Peripheral Vascular Disease
Peripheral Vascular Disease (PVD) is a spectrum of diseases affecting the different arteries of the body. The most common forms of PVD effect the arteries of the legs (Peripheral Artery Disease or PAD) and the arteries of the neck (Carotid Artery Stenosis or CAS).
Both of these diseases are caused by a build up of plaque in the arteries causing the blockage of blood flow. As both PAD and CAS can be asymptomatic, it is important to recognize those people at elevated risk. If you are a current or former smoker, have high blood pressure, high cholesterol, diabetes, or coronary artery disease, you are at risk of having PAD or CAS.

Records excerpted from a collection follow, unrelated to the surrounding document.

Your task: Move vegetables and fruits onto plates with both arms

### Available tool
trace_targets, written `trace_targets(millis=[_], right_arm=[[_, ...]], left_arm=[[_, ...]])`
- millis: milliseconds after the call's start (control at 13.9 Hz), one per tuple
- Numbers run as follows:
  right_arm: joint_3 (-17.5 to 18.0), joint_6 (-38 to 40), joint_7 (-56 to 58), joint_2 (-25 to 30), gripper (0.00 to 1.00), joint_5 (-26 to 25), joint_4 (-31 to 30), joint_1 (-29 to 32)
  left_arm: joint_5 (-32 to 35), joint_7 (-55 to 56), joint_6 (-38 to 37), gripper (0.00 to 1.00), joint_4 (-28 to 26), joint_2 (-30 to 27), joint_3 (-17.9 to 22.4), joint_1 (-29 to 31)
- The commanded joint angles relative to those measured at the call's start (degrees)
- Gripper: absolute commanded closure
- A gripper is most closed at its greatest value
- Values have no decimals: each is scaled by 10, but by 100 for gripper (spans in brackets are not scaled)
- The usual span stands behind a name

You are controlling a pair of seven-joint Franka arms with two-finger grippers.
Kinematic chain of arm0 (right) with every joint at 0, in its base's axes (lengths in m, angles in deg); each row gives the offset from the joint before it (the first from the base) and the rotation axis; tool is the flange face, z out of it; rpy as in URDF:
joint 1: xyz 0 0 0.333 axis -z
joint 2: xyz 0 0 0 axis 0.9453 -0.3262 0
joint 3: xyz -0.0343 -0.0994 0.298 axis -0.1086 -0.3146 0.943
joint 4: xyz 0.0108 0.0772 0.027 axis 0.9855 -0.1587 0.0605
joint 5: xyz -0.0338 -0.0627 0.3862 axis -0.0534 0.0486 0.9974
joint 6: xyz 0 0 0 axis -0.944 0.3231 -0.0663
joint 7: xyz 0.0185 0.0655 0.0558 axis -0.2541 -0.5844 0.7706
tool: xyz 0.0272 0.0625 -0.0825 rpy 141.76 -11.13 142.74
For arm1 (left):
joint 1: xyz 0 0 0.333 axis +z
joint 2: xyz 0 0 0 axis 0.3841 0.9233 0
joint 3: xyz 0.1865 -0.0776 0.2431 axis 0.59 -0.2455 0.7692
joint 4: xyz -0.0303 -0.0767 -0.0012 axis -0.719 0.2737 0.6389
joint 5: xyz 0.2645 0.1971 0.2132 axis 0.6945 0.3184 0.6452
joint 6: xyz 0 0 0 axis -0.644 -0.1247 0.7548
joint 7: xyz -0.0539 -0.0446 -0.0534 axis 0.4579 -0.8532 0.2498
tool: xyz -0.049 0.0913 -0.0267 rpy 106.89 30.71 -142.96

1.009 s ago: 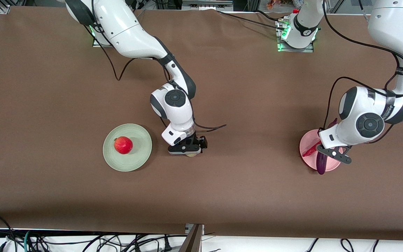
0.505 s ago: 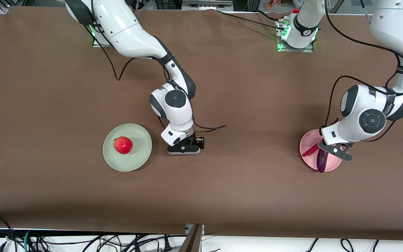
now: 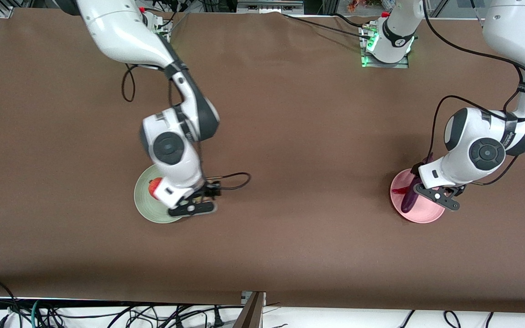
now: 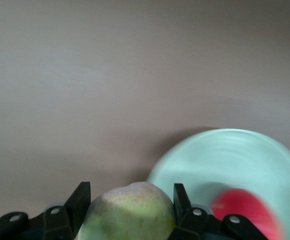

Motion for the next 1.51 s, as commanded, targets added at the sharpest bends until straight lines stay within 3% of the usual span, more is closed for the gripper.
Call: trace_targets(millis=[0,144,288,505,577,721,793,865,1009,1081,1153,1441], right_arm=[[7,-19,41,21,60,7,-74,28],[4,-109,36,19,53,7,-136,30],[4,-159,33,10,47,7,-161,34],[4,-155,40,13,12,8,-155,41],[4,-140,40,15,4,8,-146,44],[4,-78,39,36,2,8,-124,45],[4,-45,38,48,2,8,-110,45],[5,-10,37,61,2,8,-100,45],[4,47,39,111,1,7,-99,45],[4,82,40,140,1,7,-99,45],[4,124,36,171,1,7,-101,45],[-3,257,43,288,1,7,-107,46]], left_arm=[[-33,22,-102,0,37,-37,-41,3],[-37,65,-163,0,78,-38,-64,2],[-51,129,-231,0,118,-44,-97,3],[-56,240,-330,0,175,-64,-144,3],[-57,263,-355,0,193,-72,-149,2],[-59,274,-385,0,231,-103,-145,-1],[-63,276,-386,0,232,-132,-132,-14],[-85,277,-385,0,231,-159,-85,-36],[-152,292,-379,0,196,-215,46,-111],[-154,294,-367,0,170,-235,80,-139],[-155,291,-356,0,152,-243,99,-148],[-161,290,-342,0,144,-243,91,-150]])
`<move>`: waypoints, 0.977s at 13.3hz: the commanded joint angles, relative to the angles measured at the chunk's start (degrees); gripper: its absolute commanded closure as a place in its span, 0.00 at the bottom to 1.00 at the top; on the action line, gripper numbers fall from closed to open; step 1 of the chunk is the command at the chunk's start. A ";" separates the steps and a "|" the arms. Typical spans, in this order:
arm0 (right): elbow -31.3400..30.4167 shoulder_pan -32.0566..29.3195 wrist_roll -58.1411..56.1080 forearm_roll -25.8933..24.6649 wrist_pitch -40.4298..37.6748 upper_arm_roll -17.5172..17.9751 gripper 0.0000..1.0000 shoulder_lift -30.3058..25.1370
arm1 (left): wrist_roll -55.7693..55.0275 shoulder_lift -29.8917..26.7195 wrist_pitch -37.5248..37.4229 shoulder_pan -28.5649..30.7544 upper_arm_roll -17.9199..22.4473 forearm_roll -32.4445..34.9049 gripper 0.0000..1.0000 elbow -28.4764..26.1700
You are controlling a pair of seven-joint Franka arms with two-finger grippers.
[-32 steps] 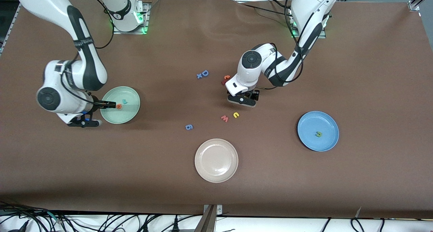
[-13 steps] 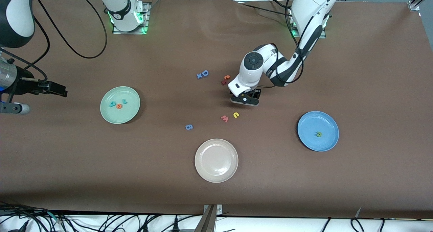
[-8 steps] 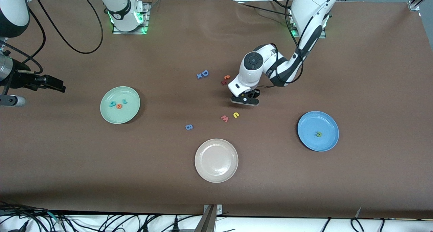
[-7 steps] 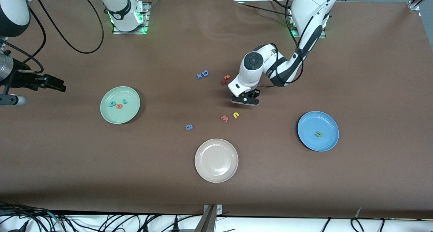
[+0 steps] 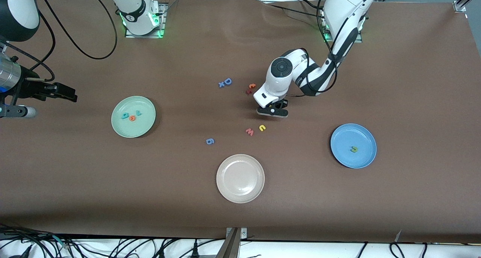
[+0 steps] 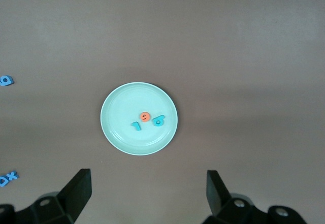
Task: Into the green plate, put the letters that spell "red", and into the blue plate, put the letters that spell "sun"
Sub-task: 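Retract the right arm while the left gripper grasps the yellow s, then carry the yellow s to the blue plate and open the left gripper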
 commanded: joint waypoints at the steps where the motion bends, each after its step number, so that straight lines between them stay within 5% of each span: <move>1: -0.92 -0.15 -0.62 -0.87 -1.06 0.23 0.00 -0.90 | -0.42 0.01 0.82 -0.25 -0.19 -0.84 0.90 -0.36; 7: -0.92 -0.15 -1.06 -1.39 -1.25 0.15 0.00 -0.99 | 6.58 -2.09 -5.66 4.22 -1.32 -1.10 0.99 2.36; 13: -0.92 -0.15 -1.15 -1.40 -1.25 0.15 0.00 -0.99 | 21.20 -2.45 -19.28 25.04 -12.39 -3.21 0.99 7.90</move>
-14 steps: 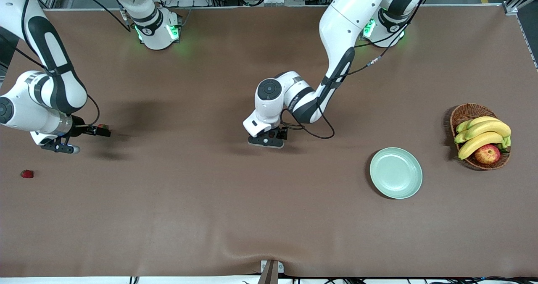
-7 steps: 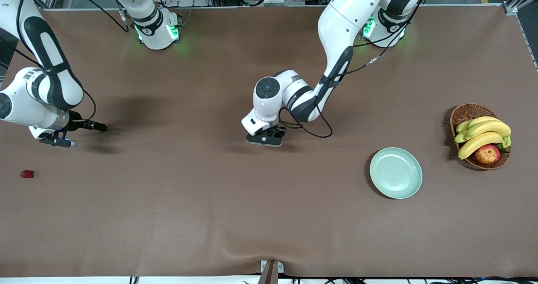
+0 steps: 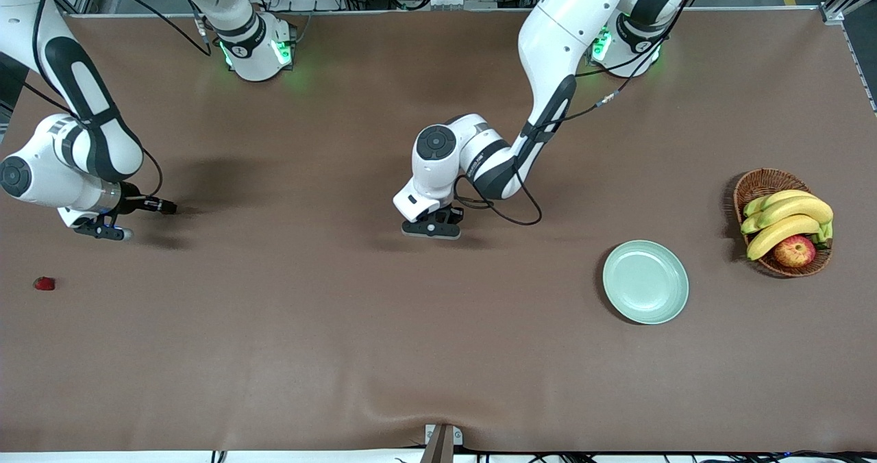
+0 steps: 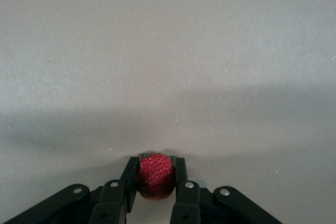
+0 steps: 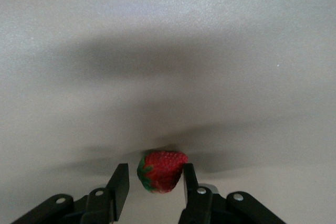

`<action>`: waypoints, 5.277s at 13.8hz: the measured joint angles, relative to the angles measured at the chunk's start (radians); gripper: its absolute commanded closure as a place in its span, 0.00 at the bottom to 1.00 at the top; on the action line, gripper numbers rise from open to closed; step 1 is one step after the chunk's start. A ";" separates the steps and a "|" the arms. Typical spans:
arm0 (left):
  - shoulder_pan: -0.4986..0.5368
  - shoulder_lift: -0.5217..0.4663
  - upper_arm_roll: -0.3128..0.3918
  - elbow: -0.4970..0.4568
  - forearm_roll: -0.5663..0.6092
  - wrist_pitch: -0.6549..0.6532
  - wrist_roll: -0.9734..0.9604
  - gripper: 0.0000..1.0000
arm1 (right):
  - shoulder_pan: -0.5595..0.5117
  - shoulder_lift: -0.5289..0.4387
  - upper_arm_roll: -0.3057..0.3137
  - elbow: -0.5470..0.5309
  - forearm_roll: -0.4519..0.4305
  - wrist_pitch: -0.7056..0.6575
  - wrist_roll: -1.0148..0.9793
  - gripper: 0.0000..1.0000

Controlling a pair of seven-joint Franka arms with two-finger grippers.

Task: Collect all strawberries into plate
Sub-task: 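Carry the strawberry toward the plate with the left gripper, then drop the strawberry onto the plate while the right gripper sets another down, then grasp the second strawberry with the left gripper while the right gripper reaches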

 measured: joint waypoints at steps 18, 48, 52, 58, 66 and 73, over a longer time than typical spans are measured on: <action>0.590 -0.348 0.008 -0.015 0.000 -0.429 0.384 1.00 | 0.301 -0.030 0.041 0.355 0.092 -0.460 0.479 1.00; 0.854 -0.305 -0.141 -0.298 0.000 -0.048 0.946 0.00 | 1.049 0.340 0.024 0.590 0.275 0.041 1.599 0.00; 0.846 -0.359 -0.248 -0.319 0.000 -0.083 0.792 0.00 | 1.005 0.334 0.011 0.679 0.275 -0.106 1.599 0.00; 0.597 -0.329 -0.295 -0.314 0.000 -0.080 0.347 0.00 | 0.870 0.285 0.008 0.811 0.275 -0.385 1.513 0.00; 0.239 -0.133 -0.220 -0.104 0.000 -0.071 -0.130 0.00 | 0.648 0.145 0.005 0.821 0.274 -0.675 1.155 0.00; 0.091 -0.016 -0.097 -0.018 0.000 0.013 -0.231 0.00 | 0.428 0.083 0.001 0.808 0.212 -0.788 0.700 0.00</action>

PAD is a very common disease affecting 8-12 million Americans. Typically, people with PAD experience cramping or pain in the legs or feet with walking. This is called claudication. If you have claudication or any of the risk factors mentioned above, you should speak to your doctor. Generally, your doctor will order a test measuring the blood pressure in your arms and your ankles, called an Ankle-Brachial Index or ABI.
CAS is a disease that increases the risk of having a stroke. If you have experienced stroke-like symptoms (such as slurred speech, drooping facing, weakness in the arms or legs) or have any of the risk factors mentioned above, you should speak to your doctor. Typically your doctor will order an ultrasound of the arteries of your neck called a Carotid Artery Ultrasound.